In our latest of installment of when-things-going-awry-in-the-cloud, we look at Google Cloud's October 22 outage

By CBR Staff Writer

A Google Cloud outage on October 22 was rapidly linked on social media to a reported DDoS attack on AWS the same day. That was not the case, the company rapidly confirmed to Computer Business Review.

So what had happened to trigger the issue, which caused 100 percent packet loss to and from ~20 percent of instances in its us-west1-b region for two-and-a-half hours? (It also affected Cloud SQL, Cloud VPN, and other services).

Customers started losing access when the Google Cloud Networking control plane “experienced failures in programming its virtualised networking stack”, Google Cloud explained in an issue summary published today.

“New or migrated instances would have been unable to obtain network addresses and routes, making them unavailable, it notes in the write-up, adding that “existing instances should have seen no impact; however, an additional software bug [was] triggered by the programming failure.”

See also: When Things go Awry in the Cloud: A Closer Look at a Recent AWS Outage

In terms of underlying cause, Google today pointed the finger at a “failure in the underlying leader election system” (its “Chubby lock system”) which “resulted in components in the control plane losing and gaining leadership in short succession.”

These frequent leadership changes halted network programming, preventing VM instances from being created or modified” it said.

What’s “Chubby”?

The Chubby lock system is a way of automatically selecting which servers do what work in a diverse network of roughly similar servers, and handles what is known as the “distributed consensus problem.”

As Google explains in a detailed paper on the system: “The Google File System uses a Chubby lock to appoint a GFS master server, and Bigtable uses Chubby in several ways: to elect a master, to allow the master to discover the servers it controls, and to permit clients to find the master.
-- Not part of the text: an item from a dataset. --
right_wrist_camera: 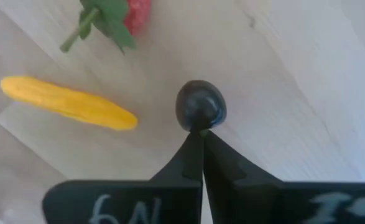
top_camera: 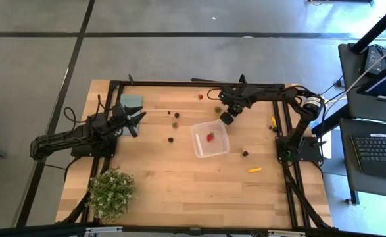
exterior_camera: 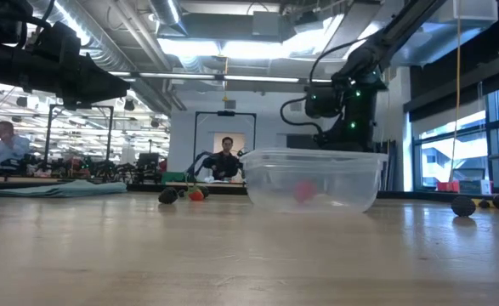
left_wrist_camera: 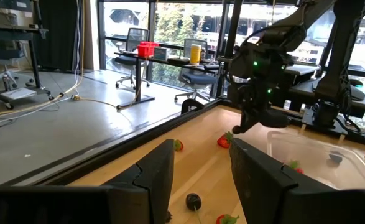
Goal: Pick and placing Produce into tupperware
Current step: Put the top cherry into the transparent bin, then put the top right strawberry into the transparent bin
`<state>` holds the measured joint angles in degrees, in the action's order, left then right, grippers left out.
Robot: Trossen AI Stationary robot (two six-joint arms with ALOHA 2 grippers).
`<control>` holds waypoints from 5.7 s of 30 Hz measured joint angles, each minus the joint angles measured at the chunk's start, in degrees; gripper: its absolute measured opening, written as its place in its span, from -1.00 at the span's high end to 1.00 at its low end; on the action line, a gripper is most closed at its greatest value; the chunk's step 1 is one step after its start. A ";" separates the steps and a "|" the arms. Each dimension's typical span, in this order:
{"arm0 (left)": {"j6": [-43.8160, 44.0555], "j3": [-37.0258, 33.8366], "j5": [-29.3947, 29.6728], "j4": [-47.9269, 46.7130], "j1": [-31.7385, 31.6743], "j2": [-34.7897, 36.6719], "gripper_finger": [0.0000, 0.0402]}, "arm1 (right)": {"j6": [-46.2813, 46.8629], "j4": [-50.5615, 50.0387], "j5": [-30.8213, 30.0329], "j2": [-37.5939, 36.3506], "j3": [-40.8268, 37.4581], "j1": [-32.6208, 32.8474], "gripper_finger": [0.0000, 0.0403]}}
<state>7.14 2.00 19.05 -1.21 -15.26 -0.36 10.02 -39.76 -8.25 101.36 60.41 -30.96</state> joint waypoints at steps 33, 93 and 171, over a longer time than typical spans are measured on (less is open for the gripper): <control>-0.22 0.00 0.00 0.00 0.01 0.00 0.26 | -5.91 -8.74 6.64 -3.10 21.16 24.15 1.00; 0.00 0.00 -0.02 0.02 0.01 0.00 0.26 | -8.40 -23.47 9.11 -3.15 34.03 5.78 0.10; 0.22 0.00 -0.02 0.00 0.00 0.00 0.26 | 6.27 18.12 19.84 -3.06 -0.05 -4.44 0.21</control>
<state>7.35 2.00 19.03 -1.21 -15.26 -0.36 16.29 -21.64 11.60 98.30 60.36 -35.40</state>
“In addition, both GFS and Bigtable use Chubby as a well-known and available location to store a small amount of meta-data; in effect they use Chubby as the root of their distributed data structures. Some services use locks to partition work (at a coarse grain) between several servers.”

Google Cloud Outage: The Remediation

Existing network routes should continue to work normally when programming fails, Google Cloud noted in a blog today.

On this occasion it didn’t, because “race condition in the code which handles leadership changes caused programming updates to contain invalid configurations, resulting in packet loss for impacted instances.”

The bug has been fixed “and a rollout of this fix was coincidentally in progress at the time of the outage…”

Google engineers were alerted at 16:30 US/Pacific to the bug, started investigating immediately and began  mitigation within 50 minutes. They gained full recovery of the networking control plane by 18:51.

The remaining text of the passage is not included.